Побывали они — по поводу прописки — и в милиции: сначала в районной, а потом и на Петровке, в центральной. В прописке им отказали (ну не Ставский же будет за него просить!), а заодно объяснили, что и в Воронеже их теперь не пропишут: после отбытия срока приговорные «минус двенадцать» превращались для лиц с судимостью в пожизненные «минус семьдесят»!.. И не только для репрессированных, но и для их ближайших родственников![14]

Наконец, терпение «монтера» лопнуло, и он сказал однажды утром, что пришлет «своего врача». О. Э. воспринял это адекватно — как угрозу прекратить это либерально-медицинское безобразие, и в тот же день он и Н. Я. бежали из своего дома. Ночевали у Яхонтова на Новом шоссе[15], а назавтра, когда Н. Я. пришла к матери за приготовленными к отъезду вещами, Костарев немедленно вызвал милицию, потащившую в отделение уже ее. При виде вздувшегося живота жены изуверско-мародерское его терпение тоже грозило лопнуть: дочь Наташа родилась буквально через несколько дней после бегства из своего дома Мандельштамов — 3 июля 1937 года[16].

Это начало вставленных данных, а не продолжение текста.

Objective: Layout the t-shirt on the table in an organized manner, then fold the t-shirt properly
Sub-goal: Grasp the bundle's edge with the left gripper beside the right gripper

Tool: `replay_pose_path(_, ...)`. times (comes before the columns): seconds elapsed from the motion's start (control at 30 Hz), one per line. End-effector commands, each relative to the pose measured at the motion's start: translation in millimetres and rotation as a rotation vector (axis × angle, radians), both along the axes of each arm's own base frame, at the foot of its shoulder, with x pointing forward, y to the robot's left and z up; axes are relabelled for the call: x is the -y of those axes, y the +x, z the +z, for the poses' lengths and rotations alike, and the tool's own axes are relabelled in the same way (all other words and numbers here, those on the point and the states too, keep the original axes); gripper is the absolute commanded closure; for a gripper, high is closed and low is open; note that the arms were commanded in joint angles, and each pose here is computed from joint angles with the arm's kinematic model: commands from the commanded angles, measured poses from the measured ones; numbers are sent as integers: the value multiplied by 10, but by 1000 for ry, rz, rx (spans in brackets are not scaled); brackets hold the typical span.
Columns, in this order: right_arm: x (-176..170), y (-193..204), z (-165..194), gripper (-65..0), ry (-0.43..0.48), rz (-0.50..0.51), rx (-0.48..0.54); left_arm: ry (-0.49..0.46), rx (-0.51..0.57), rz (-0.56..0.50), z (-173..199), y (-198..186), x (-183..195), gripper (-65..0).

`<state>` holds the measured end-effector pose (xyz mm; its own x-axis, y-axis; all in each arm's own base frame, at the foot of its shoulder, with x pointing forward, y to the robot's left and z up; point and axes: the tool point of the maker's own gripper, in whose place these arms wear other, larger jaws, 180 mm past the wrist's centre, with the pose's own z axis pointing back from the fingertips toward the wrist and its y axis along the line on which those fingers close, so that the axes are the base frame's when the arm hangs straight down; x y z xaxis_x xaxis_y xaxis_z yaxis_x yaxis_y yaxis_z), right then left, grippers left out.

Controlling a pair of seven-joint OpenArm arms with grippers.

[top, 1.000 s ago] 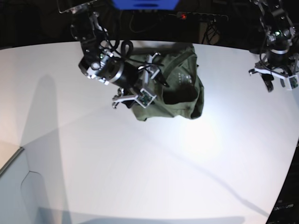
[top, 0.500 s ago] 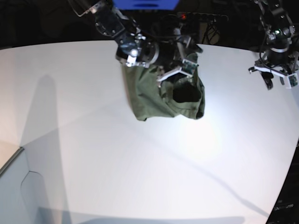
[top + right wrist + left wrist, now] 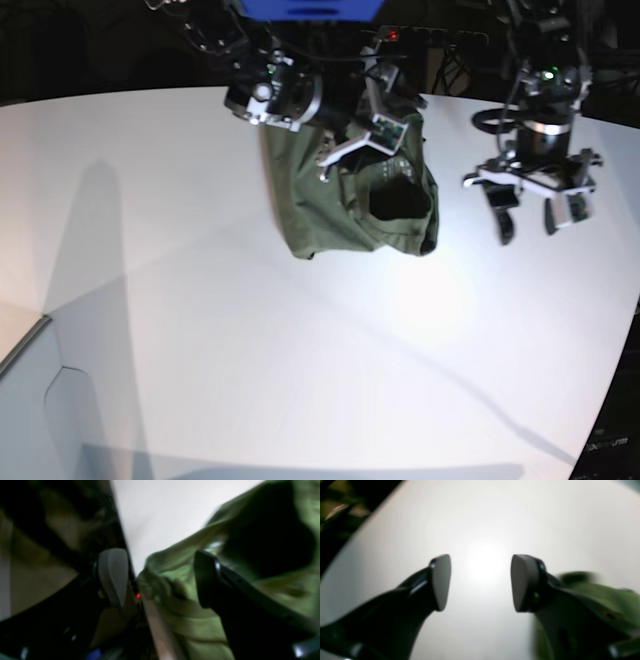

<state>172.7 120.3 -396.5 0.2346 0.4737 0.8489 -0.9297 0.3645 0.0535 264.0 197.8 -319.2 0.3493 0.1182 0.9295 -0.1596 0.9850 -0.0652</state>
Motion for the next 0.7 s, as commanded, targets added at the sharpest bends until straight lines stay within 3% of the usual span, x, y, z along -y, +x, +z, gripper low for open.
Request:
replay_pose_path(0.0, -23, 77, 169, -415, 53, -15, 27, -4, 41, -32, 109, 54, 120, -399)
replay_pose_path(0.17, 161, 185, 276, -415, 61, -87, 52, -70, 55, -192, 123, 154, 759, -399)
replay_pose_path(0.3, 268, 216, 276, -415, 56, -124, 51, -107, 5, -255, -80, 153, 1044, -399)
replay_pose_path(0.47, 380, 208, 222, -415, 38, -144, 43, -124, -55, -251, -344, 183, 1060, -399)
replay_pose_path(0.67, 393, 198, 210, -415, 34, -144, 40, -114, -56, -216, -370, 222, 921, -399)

Н. Я. в милиции соврала, что Мандельштам уже уехал из Москвы, а куда — неизвестно. Но и с ней самой, женой контрика, выписанной из «московского злого жилья» и более не прописанной, церемониться больше не стали и взяли подписку об оставлении пределов Москвы в течение 24 часов.

Но даже в такой административной малости Мандельштамы, эти государственные преступники и нарушители паспортного режима, отказали родному государству В «бесте» у Яхонтова они отсиживались еще три дня, обложившись картами Подмосковья и только теперь задумавшись: а куда же податься?